On the trip back down the hill, granny also told me about the brave soldiers that had died in defense of our country. It was they who fought to protect us and make us free. Granny told me that for the first half of the day the nation’s flag should be flown at half-mast. Then at noon it would be raised back to full staff. The veterans were to have ceremonies early in the day and again at noon. Some would wear their uniforms and ‘taps’ would be played.
These were times when we were barely out of World War Two, but a ‘police action’ was underway in far-away, Korea. Many of the men of our community had served our country during WWII. I later met some older men had served in the First World War. One old codger had served in the Spanish American War, that I would learn more about later.
As a ‘war’ baby, I was used to seeing the color ‘olive drab’ on jeeps, trucks, and even trains. I had seen souvenirs that some brought back from war. Later, in grade school, our teachers taught us history lessons about the American Revolution and the other wars that followed for our young nation.
I remember that during these days the Garden Theater showed war movies. They also never failed to have newsreels that depicted the latest news relating to the theaters of war. Many of these short-subjects were filmed by the War Department, later called the Department of Defense. I learned how men risked and sometimes gave their lives to protect others. I learned about soldiers, sailors, and marines and their devotion to the country. With this upbringing, I had no hesitation to join up when it was my time.
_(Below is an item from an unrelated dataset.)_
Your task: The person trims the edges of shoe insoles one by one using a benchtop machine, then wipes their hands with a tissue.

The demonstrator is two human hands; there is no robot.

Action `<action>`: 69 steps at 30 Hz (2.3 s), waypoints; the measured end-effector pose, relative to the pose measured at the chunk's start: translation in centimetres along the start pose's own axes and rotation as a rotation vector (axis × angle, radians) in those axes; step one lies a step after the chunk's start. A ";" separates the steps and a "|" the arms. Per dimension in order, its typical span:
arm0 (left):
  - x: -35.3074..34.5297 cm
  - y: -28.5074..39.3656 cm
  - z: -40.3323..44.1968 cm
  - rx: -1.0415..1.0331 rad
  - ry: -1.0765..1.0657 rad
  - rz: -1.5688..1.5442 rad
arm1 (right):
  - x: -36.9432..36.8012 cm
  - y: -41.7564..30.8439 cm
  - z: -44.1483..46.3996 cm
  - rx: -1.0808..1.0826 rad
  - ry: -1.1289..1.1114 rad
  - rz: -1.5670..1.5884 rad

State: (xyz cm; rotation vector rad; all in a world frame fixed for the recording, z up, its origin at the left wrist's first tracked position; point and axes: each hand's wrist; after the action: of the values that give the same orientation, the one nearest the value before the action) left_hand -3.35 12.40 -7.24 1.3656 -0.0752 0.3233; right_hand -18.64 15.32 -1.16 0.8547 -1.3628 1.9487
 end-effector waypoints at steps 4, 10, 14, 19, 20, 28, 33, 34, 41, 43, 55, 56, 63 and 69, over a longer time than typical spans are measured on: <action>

I was proud to serve. I still rise at the playing of the National Anthem, or the passing of Old Glory. I cannot hold back the tears that leak out when I hear the Star-Spangled Banner. My chest swells with pride. I have tried to teach this to my children, too.
Today, the old ‘Decoration Day’ has become ‘Memorial Day,’ which has become for many the kickoff of summer. Theme parks typically open to summer hours, the pool covers are removed, and shorts are worn in the warming sunshine. Instead of visiting Pine Hill and other cemeteries about, we see folks taking vacations or making trips to see friends. We attend or participate in ballgames, tournaments, fishing, boating, swimming, and other kinds of play because this is, after all, summer’s first holiday. Those of us who live on the coast are reminded that hurricane season is also around the corner.
A few will still remember those on Pine Hill and other cemeteries scattered about our country, but most do not. With luck, an American Legion honor guard will be at the stadium. For a moment those in the crowd will remember. A wreath will be placed in Arlington and the guards will continue to honor our fallen military men and women. Other national cemeteries will be decorated with miniature flags. Those who recently lost a brother, sister, spouse, or parent will remember, but we all owe a debt. While we’re at it, we could show some support to the hurting families who suffered after a loved one paid the price.
Decoration Day is a time when we should remember all those who died before us and especially those who are yet dying for this nation. Let us take a moment and give thanks for the sacrifices not only for those who died, but those who survived and came home. We can honor our servicemen and women as well as our ‘first responders’ who lay it on the line for us every day. We might even remember the one who died for us on a cross, as well.